Once the line containing "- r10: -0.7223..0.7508" is found in the entries below, reproduce it and every line after it, stopping at and including the line containing "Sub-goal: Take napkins"; reproduce nothing else, and keep each line exact.
====== Data to examine
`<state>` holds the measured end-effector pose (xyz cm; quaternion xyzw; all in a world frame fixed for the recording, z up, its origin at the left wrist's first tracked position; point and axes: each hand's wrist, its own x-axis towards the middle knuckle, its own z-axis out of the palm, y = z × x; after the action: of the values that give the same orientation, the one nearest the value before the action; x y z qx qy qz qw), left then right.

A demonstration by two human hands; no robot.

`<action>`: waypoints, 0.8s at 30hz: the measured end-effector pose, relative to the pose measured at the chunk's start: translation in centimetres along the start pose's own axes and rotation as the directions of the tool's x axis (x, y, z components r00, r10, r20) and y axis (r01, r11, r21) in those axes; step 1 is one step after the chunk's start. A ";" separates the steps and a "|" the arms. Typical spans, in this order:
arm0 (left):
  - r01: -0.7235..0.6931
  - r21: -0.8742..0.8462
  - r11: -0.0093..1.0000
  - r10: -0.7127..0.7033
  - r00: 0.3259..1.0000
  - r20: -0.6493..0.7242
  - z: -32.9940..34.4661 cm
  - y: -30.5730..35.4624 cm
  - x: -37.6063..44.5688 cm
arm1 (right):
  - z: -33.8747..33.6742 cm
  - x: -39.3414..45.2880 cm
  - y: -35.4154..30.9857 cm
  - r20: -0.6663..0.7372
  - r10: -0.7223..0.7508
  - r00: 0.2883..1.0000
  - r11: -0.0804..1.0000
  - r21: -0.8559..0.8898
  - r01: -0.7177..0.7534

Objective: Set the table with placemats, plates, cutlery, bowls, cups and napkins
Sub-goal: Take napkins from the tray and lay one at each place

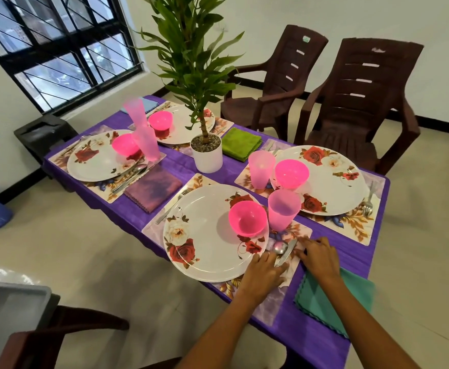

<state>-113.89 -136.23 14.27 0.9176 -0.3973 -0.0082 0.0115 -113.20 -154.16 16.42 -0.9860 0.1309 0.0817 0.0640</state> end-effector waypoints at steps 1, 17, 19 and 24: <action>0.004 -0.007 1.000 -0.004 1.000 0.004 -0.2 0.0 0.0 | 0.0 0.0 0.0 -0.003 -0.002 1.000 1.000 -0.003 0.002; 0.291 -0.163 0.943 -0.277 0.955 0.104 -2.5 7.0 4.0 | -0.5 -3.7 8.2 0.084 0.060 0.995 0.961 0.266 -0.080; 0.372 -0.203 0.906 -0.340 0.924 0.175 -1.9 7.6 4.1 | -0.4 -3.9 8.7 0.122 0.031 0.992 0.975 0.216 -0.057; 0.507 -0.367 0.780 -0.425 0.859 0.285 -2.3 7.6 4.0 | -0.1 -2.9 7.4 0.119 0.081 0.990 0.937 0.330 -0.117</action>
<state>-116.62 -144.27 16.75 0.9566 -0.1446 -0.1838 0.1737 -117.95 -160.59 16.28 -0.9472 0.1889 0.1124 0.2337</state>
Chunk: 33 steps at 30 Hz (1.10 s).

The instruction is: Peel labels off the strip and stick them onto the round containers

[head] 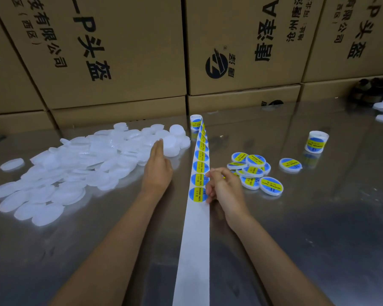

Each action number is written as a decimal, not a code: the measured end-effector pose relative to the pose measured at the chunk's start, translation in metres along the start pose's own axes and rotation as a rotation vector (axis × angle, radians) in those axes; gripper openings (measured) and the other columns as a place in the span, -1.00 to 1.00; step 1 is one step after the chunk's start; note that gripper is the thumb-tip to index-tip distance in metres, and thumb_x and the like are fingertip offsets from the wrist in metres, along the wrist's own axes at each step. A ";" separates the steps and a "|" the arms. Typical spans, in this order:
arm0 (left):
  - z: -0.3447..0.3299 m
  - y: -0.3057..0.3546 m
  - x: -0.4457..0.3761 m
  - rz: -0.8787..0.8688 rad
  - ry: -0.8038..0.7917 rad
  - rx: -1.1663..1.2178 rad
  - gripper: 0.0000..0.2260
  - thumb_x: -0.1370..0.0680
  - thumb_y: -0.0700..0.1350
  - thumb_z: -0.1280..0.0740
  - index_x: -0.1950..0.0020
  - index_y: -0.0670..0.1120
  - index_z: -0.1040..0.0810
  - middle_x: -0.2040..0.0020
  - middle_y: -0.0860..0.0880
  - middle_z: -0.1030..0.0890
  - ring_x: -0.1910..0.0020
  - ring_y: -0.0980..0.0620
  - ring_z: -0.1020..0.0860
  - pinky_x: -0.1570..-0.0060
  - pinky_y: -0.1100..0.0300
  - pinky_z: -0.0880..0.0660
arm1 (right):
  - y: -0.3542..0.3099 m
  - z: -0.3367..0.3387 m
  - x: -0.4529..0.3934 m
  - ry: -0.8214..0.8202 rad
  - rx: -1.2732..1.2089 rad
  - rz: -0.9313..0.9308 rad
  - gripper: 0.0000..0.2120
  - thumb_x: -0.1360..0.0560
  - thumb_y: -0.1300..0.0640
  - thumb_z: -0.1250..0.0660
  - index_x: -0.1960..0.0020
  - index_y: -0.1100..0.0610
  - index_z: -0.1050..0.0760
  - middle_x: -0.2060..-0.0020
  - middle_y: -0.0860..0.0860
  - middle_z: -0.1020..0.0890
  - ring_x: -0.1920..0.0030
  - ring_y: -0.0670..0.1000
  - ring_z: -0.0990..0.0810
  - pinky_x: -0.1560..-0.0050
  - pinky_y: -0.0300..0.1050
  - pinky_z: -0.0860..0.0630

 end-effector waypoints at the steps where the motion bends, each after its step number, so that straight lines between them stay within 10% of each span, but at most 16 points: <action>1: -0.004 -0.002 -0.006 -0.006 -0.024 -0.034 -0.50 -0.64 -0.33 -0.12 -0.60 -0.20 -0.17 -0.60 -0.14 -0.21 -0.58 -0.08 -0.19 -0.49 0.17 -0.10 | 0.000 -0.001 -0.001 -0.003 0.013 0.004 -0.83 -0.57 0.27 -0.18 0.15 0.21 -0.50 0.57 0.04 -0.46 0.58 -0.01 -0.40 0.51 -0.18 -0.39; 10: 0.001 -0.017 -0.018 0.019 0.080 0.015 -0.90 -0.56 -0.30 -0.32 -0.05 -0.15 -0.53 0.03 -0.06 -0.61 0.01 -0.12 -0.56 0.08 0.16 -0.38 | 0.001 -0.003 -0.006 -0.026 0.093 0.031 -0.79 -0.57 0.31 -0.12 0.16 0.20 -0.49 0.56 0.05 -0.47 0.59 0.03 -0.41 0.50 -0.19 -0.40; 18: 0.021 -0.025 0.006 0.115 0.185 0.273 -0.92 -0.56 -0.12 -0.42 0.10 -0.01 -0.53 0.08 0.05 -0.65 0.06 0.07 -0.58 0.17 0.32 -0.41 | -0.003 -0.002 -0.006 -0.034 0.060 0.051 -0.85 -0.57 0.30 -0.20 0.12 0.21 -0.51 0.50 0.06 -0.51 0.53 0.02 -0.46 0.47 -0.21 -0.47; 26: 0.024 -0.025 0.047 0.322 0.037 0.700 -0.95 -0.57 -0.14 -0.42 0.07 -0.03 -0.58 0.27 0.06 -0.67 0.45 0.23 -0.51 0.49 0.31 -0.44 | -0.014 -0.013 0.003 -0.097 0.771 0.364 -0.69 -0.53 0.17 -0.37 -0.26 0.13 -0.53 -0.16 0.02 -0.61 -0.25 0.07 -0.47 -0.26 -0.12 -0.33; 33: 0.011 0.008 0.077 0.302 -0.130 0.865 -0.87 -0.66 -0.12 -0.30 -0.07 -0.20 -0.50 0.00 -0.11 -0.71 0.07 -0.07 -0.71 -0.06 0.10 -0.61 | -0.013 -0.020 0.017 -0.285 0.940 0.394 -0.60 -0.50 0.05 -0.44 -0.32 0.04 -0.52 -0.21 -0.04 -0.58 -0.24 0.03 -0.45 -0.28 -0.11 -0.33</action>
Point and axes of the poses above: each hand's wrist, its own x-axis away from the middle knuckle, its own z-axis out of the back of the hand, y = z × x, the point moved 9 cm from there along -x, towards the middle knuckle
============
Problem solution:
  - r10: -0.7223..0.7508
  - r00: 0.2883..1.0000
  - r11: -0.0804..1.0000
  - r21: -0.8559..0.8898
  - r01: -0.7177..0.7534

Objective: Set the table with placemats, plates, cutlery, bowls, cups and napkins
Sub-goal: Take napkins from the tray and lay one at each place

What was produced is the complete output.